Work order:
Which lines below contain the word "rack"? Copy each of them.

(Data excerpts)
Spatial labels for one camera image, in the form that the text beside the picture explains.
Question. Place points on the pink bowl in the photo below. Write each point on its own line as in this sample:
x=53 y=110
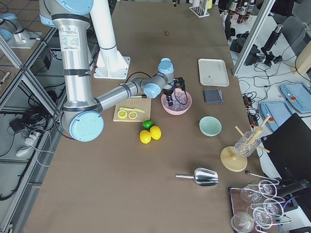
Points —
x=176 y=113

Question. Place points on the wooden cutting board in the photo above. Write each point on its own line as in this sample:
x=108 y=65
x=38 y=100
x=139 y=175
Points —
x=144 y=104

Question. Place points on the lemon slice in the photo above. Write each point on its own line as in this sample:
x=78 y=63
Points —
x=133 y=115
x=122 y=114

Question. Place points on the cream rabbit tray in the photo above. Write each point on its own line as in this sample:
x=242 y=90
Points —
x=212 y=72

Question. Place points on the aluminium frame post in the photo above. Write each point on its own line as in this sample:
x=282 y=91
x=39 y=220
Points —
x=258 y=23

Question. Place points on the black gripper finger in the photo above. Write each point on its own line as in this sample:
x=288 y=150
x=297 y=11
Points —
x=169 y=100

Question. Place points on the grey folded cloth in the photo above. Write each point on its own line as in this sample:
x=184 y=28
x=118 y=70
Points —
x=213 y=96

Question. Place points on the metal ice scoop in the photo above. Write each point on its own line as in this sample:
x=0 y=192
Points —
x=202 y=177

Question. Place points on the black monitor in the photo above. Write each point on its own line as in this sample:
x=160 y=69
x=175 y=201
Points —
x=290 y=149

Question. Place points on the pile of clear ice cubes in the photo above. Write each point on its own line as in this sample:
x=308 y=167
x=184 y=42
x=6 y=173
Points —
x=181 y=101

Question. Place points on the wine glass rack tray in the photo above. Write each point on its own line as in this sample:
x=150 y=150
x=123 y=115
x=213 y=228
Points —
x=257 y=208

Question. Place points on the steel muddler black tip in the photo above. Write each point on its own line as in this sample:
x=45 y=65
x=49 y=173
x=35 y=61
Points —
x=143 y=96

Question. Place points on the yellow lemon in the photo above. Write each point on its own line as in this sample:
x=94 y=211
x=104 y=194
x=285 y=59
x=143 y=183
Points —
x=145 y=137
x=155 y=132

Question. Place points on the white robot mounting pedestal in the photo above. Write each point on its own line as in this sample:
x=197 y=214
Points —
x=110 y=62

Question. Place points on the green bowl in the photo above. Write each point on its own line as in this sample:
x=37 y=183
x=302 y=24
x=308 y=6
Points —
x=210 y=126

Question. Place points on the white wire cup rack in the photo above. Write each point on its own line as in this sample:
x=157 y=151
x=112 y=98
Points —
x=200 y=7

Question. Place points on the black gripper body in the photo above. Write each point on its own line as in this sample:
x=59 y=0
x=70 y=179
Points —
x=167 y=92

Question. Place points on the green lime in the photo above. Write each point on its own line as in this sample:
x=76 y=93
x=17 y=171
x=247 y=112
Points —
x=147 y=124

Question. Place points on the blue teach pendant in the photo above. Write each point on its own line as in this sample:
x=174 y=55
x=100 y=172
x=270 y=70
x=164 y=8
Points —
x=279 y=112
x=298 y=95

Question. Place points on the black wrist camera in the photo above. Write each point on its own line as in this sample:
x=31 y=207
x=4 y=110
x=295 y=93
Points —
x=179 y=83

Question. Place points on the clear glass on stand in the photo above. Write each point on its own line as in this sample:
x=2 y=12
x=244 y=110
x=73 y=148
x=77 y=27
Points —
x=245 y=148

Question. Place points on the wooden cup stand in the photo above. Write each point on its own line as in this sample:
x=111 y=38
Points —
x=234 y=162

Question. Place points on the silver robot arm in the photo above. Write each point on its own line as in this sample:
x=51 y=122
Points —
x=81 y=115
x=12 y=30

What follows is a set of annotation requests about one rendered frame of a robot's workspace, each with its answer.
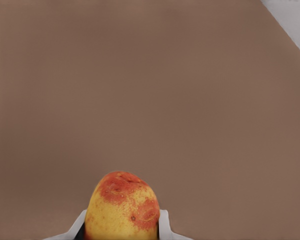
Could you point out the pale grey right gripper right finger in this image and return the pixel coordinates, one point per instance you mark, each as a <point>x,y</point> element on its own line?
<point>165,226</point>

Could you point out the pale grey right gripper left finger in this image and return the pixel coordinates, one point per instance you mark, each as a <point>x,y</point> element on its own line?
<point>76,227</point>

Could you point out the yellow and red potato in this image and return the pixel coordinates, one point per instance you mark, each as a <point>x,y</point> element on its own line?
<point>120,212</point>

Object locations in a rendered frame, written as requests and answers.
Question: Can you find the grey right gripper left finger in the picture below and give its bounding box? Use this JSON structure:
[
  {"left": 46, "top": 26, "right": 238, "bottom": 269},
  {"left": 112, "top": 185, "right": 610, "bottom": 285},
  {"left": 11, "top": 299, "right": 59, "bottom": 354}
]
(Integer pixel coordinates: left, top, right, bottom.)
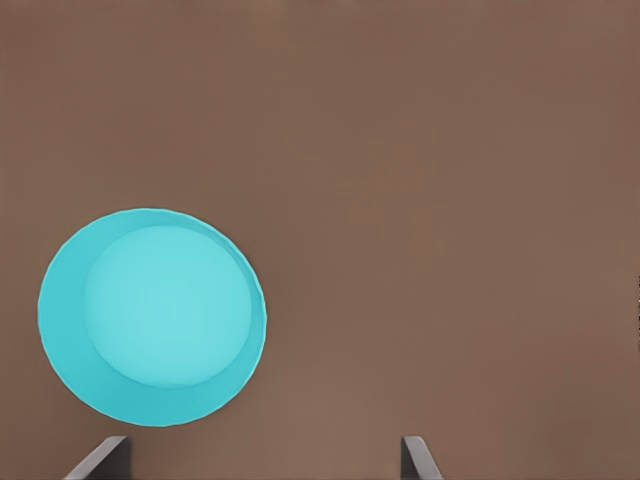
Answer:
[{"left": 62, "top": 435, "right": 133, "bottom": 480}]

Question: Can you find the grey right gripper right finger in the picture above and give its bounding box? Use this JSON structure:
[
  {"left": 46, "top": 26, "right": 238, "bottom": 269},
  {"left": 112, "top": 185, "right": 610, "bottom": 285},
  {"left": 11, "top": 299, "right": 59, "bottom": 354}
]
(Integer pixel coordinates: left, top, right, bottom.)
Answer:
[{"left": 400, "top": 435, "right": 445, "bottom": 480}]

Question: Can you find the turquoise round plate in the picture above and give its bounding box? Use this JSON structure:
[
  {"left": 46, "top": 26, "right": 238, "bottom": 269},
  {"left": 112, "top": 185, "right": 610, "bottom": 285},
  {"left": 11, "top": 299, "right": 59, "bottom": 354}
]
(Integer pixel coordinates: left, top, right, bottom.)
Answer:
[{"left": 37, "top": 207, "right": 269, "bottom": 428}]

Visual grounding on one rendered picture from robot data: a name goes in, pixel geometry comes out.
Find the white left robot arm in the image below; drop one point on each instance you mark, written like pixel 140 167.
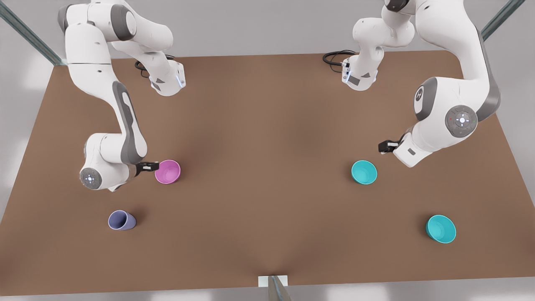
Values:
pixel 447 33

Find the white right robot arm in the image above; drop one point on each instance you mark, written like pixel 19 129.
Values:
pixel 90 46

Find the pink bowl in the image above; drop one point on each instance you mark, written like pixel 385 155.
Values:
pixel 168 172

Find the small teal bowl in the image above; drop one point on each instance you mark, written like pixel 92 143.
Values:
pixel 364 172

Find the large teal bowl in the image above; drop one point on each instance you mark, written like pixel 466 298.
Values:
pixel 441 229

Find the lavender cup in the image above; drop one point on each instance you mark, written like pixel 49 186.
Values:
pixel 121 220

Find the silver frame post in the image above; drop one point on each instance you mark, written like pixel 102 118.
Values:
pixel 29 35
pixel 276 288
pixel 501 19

--

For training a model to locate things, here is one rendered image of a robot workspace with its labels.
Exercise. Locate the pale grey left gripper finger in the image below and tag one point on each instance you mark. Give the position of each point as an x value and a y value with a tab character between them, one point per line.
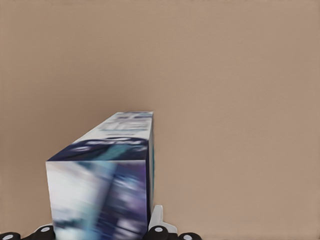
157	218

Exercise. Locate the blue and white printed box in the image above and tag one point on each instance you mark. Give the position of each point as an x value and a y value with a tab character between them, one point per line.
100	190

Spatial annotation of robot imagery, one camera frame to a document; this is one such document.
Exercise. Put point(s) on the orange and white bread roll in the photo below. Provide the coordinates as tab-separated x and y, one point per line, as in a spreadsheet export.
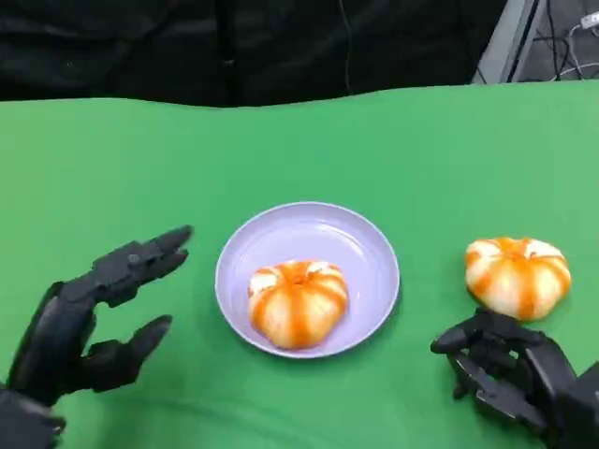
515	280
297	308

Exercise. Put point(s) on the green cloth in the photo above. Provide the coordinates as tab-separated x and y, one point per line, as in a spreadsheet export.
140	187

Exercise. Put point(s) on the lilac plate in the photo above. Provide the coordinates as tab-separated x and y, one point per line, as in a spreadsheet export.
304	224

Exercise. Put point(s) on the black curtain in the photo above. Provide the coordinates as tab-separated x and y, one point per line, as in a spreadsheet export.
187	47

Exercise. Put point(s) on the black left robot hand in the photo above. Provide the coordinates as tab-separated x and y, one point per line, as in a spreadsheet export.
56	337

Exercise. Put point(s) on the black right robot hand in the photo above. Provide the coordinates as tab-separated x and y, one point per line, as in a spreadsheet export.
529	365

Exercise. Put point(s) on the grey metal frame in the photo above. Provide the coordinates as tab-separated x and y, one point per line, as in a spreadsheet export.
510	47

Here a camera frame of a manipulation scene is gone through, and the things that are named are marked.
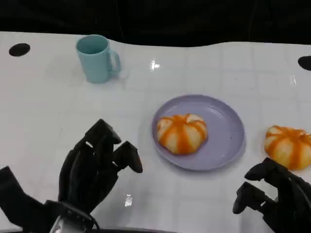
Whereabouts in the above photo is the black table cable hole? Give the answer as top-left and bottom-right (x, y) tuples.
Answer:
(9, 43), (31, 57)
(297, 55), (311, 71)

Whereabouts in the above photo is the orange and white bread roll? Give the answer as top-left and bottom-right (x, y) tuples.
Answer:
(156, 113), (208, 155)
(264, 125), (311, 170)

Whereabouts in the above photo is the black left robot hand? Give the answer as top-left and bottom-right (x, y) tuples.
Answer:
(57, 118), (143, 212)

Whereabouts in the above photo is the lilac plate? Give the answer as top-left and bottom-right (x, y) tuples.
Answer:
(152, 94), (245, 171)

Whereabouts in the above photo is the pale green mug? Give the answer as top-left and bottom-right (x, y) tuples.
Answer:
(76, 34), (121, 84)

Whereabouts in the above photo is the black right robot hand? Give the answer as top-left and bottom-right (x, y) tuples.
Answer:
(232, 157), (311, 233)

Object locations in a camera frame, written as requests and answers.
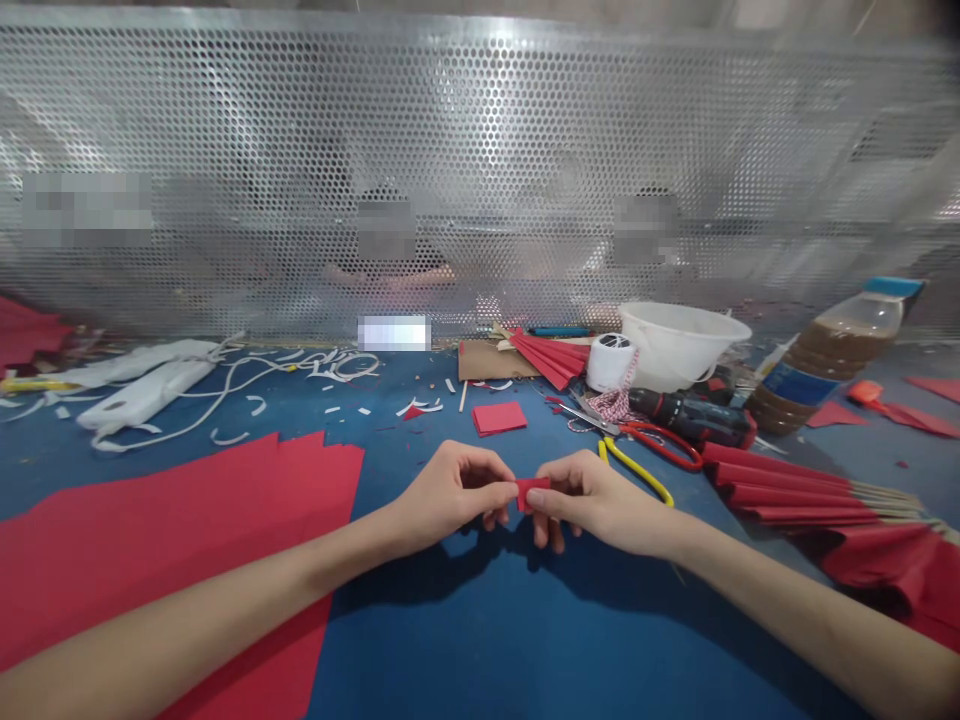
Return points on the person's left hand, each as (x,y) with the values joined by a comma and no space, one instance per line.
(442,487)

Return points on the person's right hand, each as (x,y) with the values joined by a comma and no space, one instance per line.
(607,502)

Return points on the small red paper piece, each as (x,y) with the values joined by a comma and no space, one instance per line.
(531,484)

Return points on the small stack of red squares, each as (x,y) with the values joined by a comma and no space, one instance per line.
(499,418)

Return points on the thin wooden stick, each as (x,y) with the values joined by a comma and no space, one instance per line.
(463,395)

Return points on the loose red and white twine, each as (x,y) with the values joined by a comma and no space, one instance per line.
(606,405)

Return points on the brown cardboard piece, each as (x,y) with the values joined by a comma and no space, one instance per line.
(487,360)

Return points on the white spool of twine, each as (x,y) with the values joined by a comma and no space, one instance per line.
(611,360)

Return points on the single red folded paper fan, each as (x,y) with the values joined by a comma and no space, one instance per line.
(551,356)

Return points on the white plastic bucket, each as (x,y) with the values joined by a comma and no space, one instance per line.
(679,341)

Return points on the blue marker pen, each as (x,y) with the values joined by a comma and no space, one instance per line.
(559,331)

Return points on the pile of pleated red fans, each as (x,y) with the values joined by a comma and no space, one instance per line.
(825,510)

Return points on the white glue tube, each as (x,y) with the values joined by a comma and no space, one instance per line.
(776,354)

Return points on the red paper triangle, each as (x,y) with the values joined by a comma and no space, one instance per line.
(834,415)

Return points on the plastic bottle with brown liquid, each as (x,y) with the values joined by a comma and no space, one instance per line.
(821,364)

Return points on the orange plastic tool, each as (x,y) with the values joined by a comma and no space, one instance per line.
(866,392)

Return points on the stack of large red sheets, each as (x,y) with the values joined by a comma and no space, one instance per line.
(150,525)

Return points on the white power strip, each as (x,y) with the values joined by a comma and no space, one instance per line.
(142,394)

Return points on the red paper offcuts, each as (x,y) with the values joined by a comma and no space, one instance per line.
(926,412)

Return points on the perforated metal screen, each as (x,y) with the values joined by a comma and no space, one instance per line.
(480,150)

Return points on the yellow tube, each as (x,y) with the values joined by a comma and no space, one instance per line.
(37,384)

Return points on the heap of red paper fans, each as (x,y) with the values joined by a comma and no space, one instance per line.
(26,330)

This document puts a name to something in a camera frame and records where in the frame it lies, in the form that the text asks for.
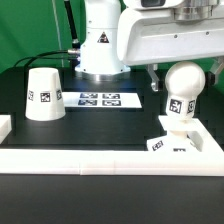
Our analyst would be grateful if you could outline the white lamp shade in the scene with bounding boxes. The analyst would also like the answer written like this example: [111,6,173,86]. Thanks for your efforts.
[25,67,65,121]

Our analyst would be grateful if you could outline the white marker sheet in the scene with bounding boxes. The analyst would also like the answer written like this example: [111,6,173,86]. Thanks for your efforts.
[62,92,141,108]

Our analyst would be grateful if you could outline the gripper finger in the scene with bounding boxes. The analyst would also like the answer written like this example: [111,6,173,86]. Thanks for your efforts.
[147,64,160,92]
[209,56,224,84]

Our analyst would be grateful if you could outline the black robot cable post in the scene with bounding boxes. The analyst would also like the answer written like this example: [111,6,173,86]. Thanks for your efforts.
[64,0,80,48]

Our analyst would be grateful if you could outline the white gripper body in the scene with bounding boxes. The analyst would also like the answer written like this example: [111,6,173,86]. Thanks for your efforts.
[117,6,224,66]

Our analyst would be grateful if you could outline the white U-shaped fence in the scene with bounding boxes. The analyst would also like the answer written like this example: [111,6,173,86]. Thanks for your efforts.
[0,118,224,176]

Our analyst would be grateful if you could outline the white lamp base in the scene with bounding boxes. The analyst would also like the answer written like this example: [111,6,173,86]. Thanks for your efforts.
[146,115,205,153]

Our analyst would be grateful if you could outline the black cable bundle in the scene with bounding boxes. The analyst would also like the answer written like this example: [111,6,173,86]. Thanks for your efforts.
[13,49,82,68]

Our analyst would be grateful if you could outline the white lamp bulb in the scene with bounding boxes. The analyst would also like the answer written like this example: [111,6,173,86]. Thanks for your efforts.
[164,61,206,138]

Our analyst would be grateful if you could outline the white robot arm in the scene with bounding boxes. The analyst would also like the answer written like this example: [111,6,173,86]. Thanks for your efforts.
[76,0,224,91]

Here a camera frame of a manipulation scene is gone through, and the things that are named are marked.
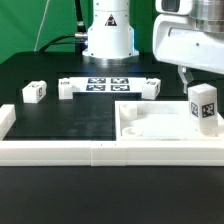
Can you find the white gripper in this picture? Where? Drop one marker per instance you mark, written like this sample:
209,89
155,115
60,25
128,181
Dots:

Finished exercise:
Question. Place points on the wine glass rack tray in the photo above. Write each point on its own line as in this sample:
Question. Place points on the white wire cup rack in the photo above. Write each point on its own line as in this sample:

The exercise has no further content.